Fastai-nbstripout: stripping notebook outputs and metadata for git storage

If you follow the developer install instructions, you will find:

tools/run-after-git-clone

which already takes care of doing the right thing. So your PR will be validated and done correctly by the filter that that script installs. You only need to run it once per git clone. For more details please see: this document.

1 Like

Do we have to preserve this metadata in the committed notebook?

  "kernelspec": {
   "display_name": "Python 3",
   "language": "python",
   "name": "python3"
  },

Just had a PR where a user had their kernel spec set to something else, so it was conflicting with the default.

We could make fastai-nbstripout to remove that bit too, but this might not work if the user perhaps has a different default kernel and it might try to run it with R or another non-python kernel.
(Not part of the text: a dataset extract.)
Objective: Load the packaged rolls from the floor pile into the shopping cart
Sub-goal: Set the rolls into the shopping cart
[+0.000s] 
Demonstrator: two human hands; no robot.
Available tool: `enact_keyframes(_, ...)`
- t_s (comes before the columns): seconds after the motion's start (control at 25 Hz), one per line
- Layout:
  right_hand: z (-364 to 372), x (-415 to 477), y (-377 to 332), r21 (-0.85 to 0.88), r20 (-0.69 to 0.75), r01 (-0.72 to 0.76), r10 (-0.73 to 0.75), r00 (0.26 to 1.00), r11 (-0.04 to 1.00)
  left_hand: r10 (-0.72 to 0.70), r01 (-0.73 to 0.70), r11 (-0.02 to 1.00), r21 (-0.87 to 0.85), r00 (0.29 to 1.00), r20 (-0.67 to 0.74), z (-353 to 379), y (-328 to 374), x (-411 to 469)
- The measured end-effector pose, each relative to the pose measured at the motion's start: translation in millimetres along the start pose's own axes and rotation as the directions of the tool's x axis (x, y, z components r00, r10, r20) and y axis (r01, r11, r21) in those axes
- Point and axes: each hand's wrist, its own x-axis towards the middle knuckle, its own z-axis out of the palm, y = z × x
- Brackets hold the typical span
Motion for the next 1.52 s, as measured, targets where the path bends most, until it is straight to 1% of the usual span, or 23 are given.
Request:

If I remove it it works just fine on my jupyter notebook, but that’s the only kernel I have.

Or perhaps instead of stripping it we should set it exactly to the above setting, so if a user has a custom version, it will get rewritten on the way to git.

Also looking at the spec entry, the first and the last are names, so perhaps only:

   "language": "python",

is important to preserve? It actually doesn’t say anywhere which interpreter version the nb should be running with.

The user’s spec was:

"kernelspec": {
   "display_name": "Python (fastai-dev)",
   "language": "python",
   "name": "fastai-dev"
  }

so really, the names are just strings, and perhaps language is the only entry that needs to be preserved?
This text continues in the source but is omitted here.